Please copy out the entries until you have copied the line that contains "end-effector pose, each", beginning with the first line.

DATA RECORDS:
[Start of section]

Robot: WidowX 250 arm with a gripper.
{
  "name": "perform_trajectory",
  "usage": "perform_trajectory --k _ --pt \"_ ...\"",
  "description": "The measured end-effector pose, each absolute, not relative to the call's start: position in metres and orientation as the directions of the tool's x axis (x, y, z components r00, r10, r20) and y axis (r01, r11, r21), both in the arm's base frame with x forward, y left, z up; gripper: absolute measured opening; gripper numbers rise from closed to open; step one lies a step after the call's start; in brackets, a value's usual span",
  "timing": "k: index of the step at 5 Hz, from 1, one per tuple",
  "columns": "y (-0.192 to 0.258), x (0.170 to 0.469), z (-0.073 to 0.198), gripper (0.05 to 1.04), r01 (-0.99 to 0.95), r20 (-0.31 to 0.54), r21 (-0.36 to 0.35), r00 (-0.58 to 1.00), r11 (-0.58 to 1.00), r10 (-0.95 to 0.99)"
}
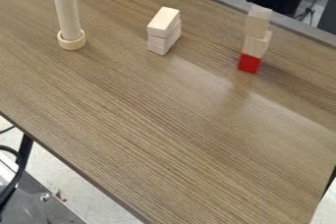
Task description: Put wood cube on top of wood rectangle
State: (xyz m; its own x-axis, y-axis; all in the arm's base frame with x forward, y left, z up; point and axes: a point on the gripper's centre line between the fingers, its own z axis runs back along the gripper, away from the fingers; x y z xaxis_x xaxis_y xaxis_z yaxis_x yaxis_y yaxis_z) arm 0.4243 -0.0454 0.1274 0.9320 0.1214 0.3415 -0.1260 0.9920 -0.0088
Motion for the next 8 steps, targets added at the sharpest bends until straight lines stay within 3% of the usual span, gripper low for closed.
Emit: perform_trajectory --k 4,5,6,8 --pt "-0.037 0.427 0.101 0.962 -0.184 0.281 0.0 0.944 0.983 0.176" --pt "-0.035 0.427 0.101 0.689 -0.192 0.278 -0.022 0.942 0.981 0.191" --pt "-0.032 0.422 0.1 0.558 -0.181 0.252 -0.02 0.951 0.983 0.18" --pt "-0.01 0.412 0.125 0.558 -0.192 0.302 -0.049 0.933 0.98 0.198"
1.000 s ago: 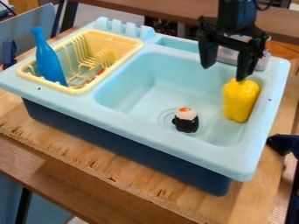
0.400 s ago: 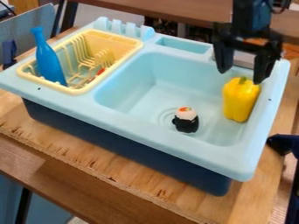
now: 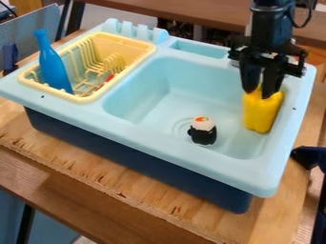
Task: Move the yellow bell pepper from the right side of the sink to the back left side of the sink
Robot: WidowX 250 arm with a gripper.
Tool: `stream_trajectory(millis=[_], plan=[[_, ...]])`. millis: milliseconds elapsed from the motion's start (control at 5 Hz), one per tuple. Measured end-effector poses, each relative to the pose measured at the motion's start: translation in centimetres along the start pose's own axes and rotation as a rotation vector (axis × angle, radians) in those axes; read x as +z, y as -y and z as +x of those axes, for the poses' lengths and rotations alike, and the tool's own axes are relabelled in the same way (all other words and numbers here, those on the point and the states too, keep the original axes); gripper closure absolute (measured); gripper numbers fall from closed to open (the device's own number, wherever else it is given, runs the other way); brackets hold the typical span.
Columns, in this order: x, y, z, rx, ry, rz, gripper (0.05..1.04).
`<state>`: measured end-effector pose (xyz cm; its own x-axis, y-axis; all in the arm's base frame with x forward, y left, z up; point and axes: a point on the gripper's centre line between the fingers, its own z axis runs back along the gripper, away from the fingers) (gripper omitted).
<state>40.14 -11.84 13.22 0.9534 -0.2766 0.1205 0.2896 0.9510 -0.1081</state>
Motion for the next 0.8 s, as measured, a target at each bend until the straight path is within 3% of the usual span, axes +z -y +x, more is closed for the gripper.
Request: stream_trajectory(millis=[200, 400, 600, 800], plan=[[0.1, -0.2, 0.1, 0.011, 0.004, -0.004, 0.920], [0.1, -0.1, 0.1, 0.019, 0.005, -0.011, 0.993], [0.9, -0.2, -1.0, 0.024, 0.002, 0.001, 0.995], [5.1, -0.8, -2.6, 0.072, 0.117, 0.050, 0.995]])
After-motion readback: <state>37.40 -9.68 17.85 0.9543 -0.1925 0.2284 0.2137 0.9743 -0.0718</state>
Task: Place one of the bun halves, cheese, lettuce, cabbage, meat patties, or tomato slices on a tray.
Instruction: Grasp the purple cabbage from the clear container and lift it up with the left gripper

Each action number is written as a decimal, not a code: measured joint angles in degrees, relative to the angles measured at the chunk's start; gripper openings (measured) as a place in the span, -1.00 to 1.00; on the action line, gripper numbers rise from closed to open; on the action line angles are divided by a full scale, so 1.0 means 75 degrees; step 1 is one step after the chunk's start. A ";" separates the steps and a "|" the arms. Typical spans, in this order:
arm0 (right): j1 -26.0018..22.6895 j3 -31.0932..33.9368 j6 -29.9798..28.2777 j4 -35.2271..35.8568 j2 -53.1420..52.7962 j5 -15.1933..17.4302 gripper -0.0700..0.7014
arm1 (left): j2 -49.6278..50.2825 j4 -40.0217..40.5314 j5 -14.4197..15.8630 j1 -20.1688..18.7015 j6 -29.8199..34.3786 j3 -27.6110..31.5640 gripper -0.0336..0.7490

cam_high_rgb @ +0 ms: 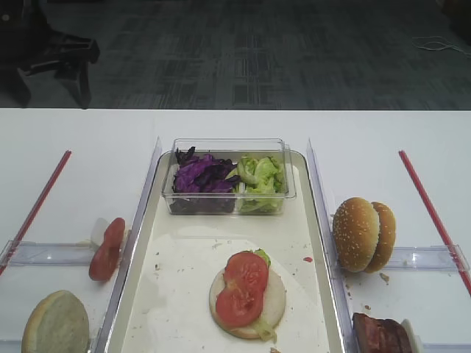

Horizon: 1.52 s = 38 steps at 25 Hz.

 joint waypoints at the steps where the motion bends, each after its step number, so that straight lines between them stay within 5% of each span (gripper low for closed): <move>1: 0.0000 0.0000 0.0000 0.0000 0.0000 0.0000 0.98 | 0.0137 -0.0064 0.0000 0.0000 0.0049 -0.0064 0.50; 16: 0.0000 0.0000 0.0000 0.0000 0.0000 0.0000 0.98 | 0.1975 -0.0150 -0.0016 0.0000 0.0428 -0.1107 0.50; 30: 0.0000 0.0000 0.0000 0.0000 0.0000 0.0000 0.98 | 0.2297 -0.0354 -0.0016 -0.0016 0.0428 -0.1378 0.49; 38: 0.0000 0.0000 -0.0034 0.0000 0.0000 0.0000 0.98 | 0.2297 -0.0352 -0.0016 -0.0541 0.0428 -0.1378 0.49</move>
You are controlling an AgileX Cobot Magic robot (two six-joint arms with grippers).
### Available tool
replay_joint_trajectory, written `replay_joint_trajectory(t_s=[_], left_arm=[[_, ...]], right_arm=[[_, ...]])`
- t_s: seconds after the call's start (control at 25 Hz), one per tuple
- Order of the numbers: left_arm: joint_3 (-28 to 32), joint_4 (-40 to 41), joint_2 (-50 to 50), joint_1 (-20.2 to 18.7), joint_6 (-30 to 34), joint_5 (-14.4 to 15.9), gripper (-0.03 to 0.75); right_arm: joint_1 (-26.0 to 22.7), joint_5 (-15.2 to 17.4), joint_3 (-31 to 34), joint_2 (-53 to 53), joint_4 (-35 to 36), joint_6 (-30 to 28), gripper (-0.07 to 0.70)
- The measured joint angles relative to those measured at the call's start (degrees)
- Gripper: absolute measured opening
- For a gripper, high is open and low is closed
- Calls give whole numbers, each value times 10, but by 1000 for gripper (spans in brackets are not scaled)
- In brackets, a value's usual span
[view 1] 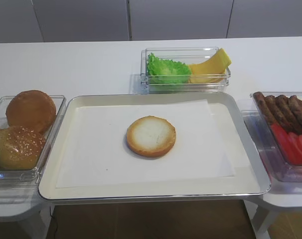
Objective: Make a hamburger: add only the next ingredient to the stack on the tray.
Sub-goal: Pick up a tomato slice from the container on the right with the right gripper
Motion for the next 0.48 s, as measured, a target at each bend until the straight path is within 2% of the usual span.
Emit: replay_joint_trajectory(t_s=[0.16, 0.48], left_arm=[[0, 0, 0, 0, 0, 0, 293], [0, 0, 0, 0, 0, 0, 293]], right_arm=[[0, -11, -44, 80, 7, 0, 432], [0, -36, -156, 307, 47, 0, 421]])
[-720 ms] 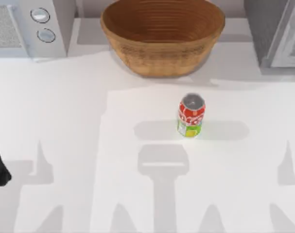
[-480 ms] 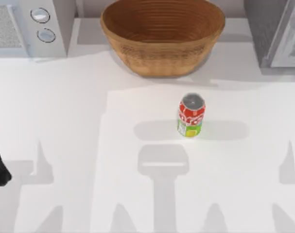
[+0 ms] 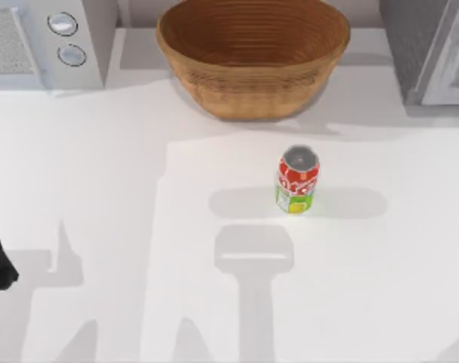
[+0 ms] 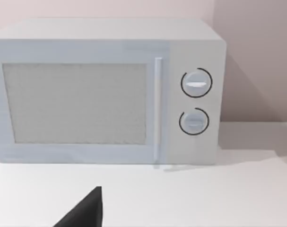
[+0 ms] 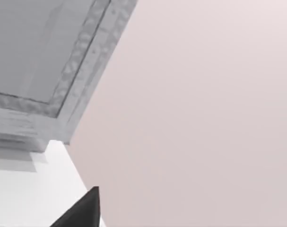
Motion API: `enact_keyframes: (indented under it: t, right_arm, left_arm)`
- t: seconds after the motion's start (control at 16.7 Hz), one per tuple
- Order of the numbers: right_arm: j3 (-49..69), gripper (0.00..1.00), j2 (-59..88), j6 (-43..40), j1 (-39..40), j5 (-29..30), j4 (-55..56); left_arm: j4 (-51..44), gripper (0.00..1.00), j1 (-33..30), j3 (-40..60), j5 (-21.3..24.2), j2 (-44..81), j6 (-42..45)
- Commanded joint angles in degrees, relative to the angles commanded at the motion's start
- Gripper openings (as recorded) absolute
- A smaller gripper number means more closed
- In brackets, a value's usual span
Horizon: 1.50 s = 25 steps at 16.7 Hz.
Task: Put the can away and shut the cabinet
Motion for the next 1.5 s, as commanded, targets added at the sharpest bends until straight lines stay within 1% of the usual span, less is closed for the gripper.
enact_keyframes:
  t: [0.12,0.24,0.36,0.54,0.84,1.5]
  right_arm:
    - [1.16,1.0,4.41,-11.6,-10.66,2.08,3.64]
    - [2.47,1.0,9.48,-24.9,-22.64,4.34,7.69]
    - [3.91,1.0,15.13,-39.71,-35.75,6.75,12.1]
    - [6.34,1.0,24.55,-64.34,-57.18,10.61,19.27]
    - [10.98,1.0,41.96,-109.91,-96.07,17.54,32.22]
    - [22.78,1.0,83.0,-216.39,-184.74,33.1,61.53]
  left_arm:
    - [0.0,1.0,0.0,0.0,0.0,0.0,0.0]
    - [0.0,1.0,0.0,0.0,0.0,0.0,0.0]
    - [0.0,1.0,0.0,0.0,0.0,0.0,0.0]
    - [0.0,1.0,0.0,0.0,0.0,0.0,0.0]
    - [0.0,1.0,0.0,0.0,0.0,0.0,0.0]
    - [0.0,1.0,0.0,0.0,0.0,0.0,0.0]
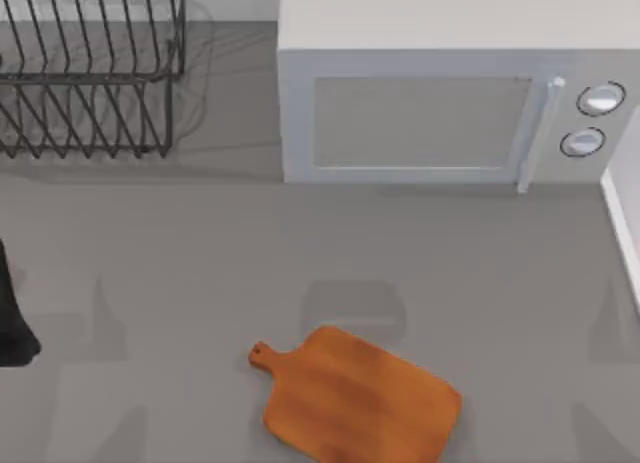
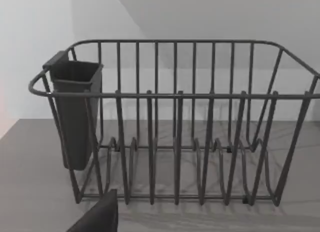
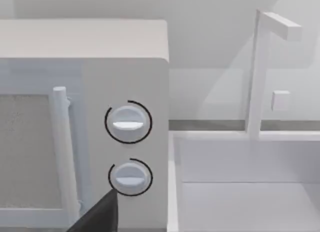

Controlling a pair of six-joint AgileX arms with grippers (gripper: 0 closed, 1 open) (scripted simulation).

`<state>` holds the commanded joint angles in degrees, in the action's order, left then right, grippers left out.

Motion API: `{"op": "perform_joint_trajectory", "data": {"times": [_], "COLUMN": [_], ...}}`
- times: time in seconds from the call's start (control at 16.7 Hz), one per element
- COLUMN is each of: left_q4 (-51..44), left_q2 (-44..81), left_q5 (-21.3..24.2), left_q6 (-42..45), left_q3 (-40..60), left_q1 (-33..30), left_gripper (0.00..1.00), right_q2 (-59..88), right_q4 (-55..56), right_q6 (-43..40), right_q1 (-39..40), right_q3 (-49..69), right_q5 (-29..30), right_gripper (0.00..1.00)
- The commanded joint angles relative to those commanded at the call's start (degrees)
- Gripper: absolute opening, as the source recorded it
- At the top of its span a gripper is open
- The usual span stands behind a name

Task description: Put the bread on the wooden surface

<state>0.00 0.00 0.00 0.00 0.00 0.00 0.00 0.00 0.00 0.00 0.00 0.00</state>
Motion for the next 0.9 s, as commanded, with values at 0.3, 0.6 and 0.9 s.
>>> {"op": "perform_joint_trajectory", "data": {"times": [0.3,0.6,0.9], "left_q4": [-2.4,-13.1,-28.7], "left_q2": [3.6,21.8,52.1], "left_q5": [0.0,0.1,0.0], "left_q6": [0.8,4.4,9.3], "left_q3": [3.5,18.3,37.8], "left_q1": [0.5,2.5,5.3], "left_gripper": [1.00,1.00,1.00], "right_q2": [0.0,0.0,0.0], "right_q4": [0.0,0.0,0.0], "right_q6": [0.0,0.0,0.0], "right_q1": [0.0,0.0,0.0], "right_q3": [0.0,0.0,0.0], "right_q5": [0.0,0.0,0.0], "right_gripper": [1.00,1.00,1.00]}}
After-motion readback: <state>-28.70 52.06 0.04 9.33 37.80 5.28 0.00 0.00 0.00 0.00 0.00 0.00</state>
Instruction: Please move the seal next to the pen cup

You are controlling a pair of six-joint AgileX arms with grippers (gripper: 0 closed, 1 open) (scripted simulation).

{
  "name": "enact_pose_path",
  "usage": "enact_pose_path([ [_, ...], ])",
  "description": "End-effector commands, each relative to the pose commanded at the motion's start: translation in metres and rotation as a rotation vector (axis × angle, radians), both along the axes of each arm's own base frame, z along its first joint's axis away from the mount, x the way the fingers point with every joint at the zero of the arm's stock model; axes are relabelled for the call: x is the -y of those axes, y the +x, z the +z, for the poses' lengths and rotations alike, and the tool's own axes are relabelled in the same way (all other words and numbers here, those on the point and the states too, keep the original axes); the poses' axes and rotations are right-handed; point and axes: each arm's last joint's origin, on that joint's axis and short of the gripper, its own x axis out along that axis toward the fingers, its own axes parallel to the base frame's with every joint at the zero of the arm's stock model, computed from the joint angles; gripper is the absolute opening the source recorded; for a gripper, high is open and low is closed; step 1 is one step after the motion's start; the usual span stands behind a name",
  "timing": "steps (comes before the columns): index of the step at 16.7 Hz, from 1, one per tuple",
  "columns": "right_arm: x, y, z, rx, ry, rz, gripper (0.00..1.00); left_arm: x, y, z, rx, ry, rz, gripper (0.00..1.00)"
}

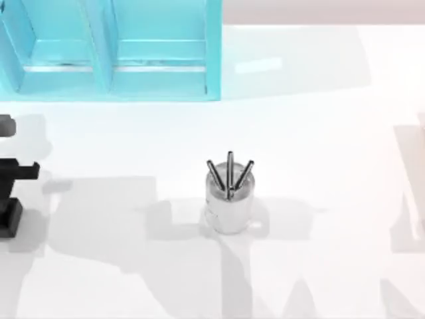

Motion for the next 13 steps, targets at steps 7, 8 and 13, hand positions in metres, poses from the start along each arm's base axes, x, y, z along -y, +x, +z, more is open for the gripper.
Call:
enact_pose_path([
  [7,0.0,0.0,0.0,0.0,0.0,0.0,1.0,0.083,0.015,0.079,-0.023,0.004,-0.001,0.0],
  [8,0.0,0.0,0.0,0.0,0.0,0.0,1.0,0.098,0.011,0.094,-0.025,0.005,-0.001,0.0],
  [13,0.0,0.0,0.0,0.0,0.0,0.0,1.0,0.136,-0.005,0.137,0.001,0.0,-0.001,0.0],
])
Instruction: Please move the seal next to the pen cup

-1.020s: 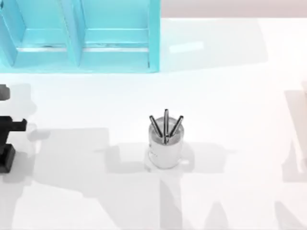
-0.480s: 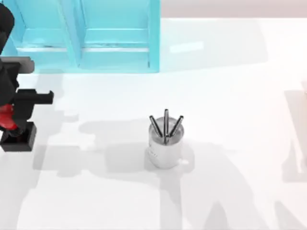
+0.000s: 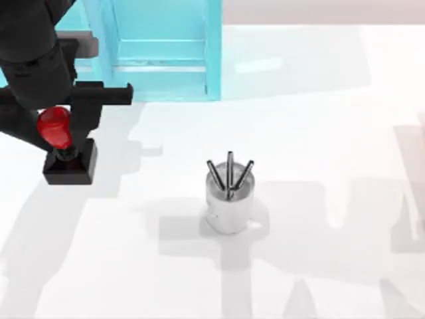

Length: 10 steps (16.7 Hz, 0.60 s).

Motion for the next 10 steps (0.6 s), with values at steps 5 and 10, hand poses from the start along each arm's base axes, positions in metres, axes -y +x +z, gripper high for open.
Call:
enact_pose_path([
  [5,0.0,0.0,0.0,0.0,0.0,0.0,1.0,0.005,0.004,-0.003,-0.003,0.0,0.003,0.0],
  [10,0.0,0.0,0.0,0.0,0.0,0.0,1.0,0.069,0.021,-0.021,-0.005,0.002,0.002,0.0],
])
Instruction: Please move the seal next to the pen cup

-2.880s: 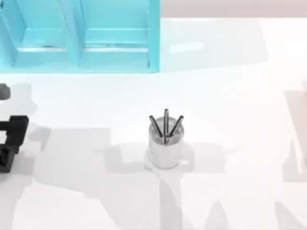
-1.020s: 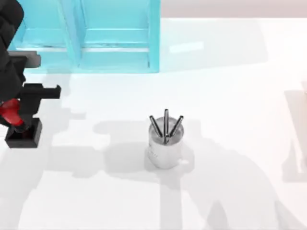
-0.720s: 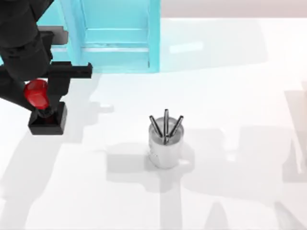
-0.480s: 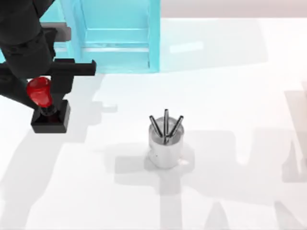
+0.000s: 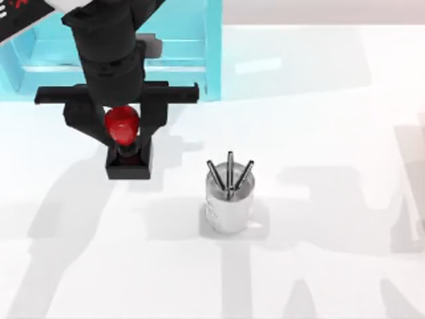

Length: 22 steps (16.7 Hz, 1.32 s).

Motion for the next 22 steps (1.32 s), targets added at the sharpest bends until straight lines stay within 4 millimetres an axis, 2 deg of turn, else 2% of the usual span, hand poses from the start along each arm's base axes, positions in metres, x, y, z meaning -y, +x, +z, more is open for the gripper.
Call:
enact_pose_path([
  [2,0.0,0.0,0.0,0.0,0.0,0.0,1.0,0.026,0.003,-0.009,0.001,0.0,0.0,0.0],
  [4,0.0,0.0,0.0,0.0,0.0,0.0,1.0,0.039,0.003,-0.013,0.004,-0.002,0.0,0.0],
  [8,0.0,0.0,0.0,0.0,0.0,0.0,1.0,0.037,0.003,-0.013,0.002,-0.001,0.003,0.0],
  [13,0.0,0.0,0.0,0.0,0.0,0.0,1.0,0.039,0.003,-0.027,0.004,-0.002,0.0,0.0],
  [16,0.0,0.0,0.0,0.0,0.0,0.0,1.0,0.039,0.003,-0.028,0.004,-0.002,0.0,0.0],
  [22,0.0,0.0,0.0,0.0,0.0,0.0,1.0,0.039,0.003,-0.028,0.004,-0.002,0.0,0.45],
])
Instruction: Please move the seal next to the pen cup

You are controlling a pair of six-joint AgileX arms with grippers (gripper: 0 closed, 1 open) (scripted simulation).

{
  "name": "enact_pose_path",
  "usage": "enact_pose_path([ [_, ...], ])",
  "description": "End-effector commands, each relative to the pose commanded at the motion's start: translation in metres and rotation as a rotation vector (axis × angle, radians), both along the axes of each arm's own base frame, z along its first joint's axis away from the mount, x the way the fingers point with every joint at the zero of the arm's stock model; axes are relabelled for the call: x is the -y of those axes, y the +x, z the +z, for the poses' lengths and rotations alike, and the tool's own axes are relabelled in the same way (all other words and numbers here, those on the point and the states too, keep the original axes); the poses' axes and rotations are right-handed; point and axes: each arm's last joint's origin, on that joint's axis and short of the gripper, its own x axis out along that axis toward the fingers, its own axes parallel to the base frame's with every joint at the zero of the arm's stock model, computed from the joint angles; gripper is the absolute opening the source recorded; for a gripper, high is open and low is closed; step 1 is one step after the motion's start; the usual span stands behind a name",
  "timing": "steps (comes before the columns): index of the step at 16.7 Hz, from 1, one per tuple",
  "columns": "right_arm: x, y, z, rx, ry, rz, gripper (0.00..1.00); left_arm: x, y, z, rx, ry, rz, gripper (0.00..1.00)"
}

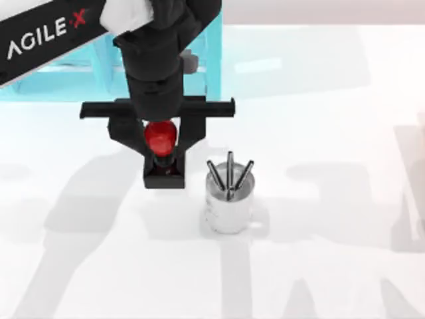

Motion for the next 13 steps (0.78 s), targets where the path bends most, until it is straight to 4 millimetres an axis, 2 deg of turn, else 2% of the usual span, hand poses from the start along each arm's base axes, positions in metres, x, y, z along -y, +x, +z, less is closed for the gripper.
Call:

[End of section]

ANSWER TO THE EXERCISE:
Robot: WidowX 250 arm with a gripper.
{
  "name": "perform_trajectory",
  "usage": "perform_trajectory --k _ --pt \"_ ...\"",
  "description": "The measured end-effector pose, each absolute, not relative to the call's start: position in metres and orientation as the directions of the tool's x axis (x, y, z components r00, r10, r20) and y axis (r01, r11, r21), both in the arm's base frame with x forward, y left, z up; gripper: absolute measured opening; gripper numbers rise from closed to open; step one lies a step after the call's start; in brackets, a value's usual span",

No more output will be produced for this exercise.